* _TASK DETAILS_:
Starting at the first line of the listing below, retype each line up to and including the one that contains "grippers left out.". Leave pictures out.

* _DATA EXCERPT_:
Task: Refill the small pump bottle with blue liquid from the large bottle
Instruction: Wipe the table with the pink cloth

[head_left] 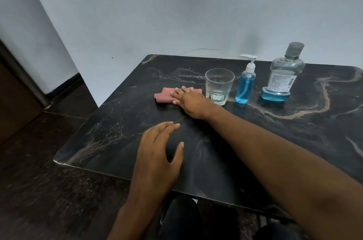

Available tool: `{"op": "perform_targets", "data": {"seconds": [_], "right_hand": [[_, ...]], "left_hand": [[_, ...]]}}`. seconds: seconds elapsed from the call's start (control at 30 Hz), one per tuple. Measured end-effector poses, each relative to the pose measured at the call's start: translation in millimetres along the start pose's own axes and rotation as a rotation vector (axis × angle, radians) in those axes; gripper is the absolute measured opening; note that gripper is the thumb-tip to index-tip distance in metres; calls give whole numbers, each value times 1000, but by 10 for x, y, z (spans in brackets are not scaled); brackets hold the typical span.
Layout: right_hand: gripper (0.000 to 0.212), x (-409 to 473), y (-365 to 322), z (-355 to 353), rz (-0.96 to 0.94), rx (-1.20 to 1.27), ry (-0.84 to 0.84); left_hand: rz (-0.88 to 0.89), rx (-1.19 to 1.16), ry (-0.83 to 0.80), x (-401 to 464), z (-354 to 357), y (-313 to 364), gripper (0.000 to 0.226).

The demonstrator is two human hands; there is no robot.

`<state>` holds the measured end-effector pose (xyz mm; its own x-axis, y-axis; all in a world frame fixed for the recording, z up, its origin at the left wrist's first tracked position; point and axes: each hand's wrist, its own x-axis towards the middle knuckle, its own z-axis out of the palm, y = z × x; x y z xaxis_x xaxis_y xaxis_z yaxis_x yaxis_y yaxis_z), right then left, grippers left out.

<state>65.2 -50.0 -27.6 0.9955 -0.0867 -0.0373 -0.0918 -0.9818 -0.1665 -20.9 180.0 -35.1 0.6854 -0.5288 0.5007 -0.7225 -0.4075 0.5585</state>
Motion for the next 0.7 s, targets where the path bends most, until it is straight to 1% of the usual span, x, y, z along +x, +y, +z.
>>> {"op": "perform_targets", "data": {"seconds": [0.1, 0.17, 0.23, 0.27, 0.33, 0.4, 0.43, 0.53, 0.6, 0.67, 0.7], "right_hand": [[49, -245, -120, -2, -53, 61, -16], [50, -585, -248, 63, -96, 70, -33], [50, -1030, -322, 170, -118, 86, -32], [50, -1266, -320, 218, -126, 89, -18], [51, -1712, -236, 251, -122, 91, 2], [51, -2057, 9, 184, -56, 97, 10], [51, -2192, 177, 141, 8, 99, 19], [51, -2466, 665, 36, 294, 112, 63], [51, -2472, 803, 19, 455, 58, 96], [51, -2281, 698, 43, 507, 54, 109], [51, -2147, 561, 66, 480, 83, 103]], "left_hand": [[-15, -10, 34, 29, -44, -17, 42], [5, -26, 117, 43, -49, -28, 36], [1, -47, 180, 47, -1, -30, 36], [-11, -56, 176, 46, 41, -18, 36], [-58, -90, 111, 41, 127, 48, 42], [-93, -130, 35, 33, 214, 155, 50], [-90, -143, 7, 29, 250, 202, 51], [-68, -161, -71, 21, 306, 290, 53], [-56, -152, -119, 42, 319, 316, 52], [-53, -152, -158, 99, 337, 348, 51], [-55, -162, -170, 136, 342, 369, 52]]}}
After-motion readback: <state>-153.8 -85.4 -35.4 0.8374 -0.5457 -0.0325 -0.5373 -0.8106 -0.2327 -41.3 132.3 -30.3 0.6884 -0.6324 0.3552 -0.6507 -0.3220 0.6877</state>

* _RESULT OF THE EXERCISE_:
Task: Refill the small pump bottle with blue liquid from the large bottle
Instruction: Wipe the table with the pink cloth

[head_left] 

Available tool: `{"op": "perform_targets", "data": {"seconds": [_], "right_hand": [[_, ...]], "left_hand": [[_, ...]]}}`. seconds: seconds elapsed from the call's start (control at 30 Hz), one per tuple. Measured end-effector poses, each relative to the pose measured at the call's start: translation in millimetres along the start pose's own axes and rotation as a rotation vector (axis × angle, radians) in those axes; gripper is the absolute measured opening; note that gripper is the thumb-tip to index-tip distance in metres; calls give whole numbers, each value times 1000, but by 10 for x, y, z (spans in brackets are not scaled); brackets hold the typical span.
Layout: right_hand: gripper (0.000 to 0.212), x (-409 to 473), y (-365 to 322), z (-355 to 353), rz (-0.96 to 0.94), rx (-1.20 to 1.27), ry (-0.84 to 0.84); left_hand: rz (-0.88 to 0.89), rx (-1.19 to 1.16), ry (-0.83 to 0.80), x (-401 to 464), z (-354 to 357), y (-313 to 364), gripper (0.000 to 0.226).

The demonstrator is two human hands; there is no robot.

`<state>` holds the measured end-effector pose (xyz mm; its own x-axis, y-axis; all in a world frame fixed for the recording, z up, its origin at the left wrist's first tracked position; point and axes: each hand's wrist, its own x-axis towards the middle knuckle, its own z-axis out of the palm, y = z × x; x y z xaxis_x xaxis_y xaxis_z yaxis_x yaxis_y yaxis_z), right then left, grippers left out.

The work is done, and the output is complete.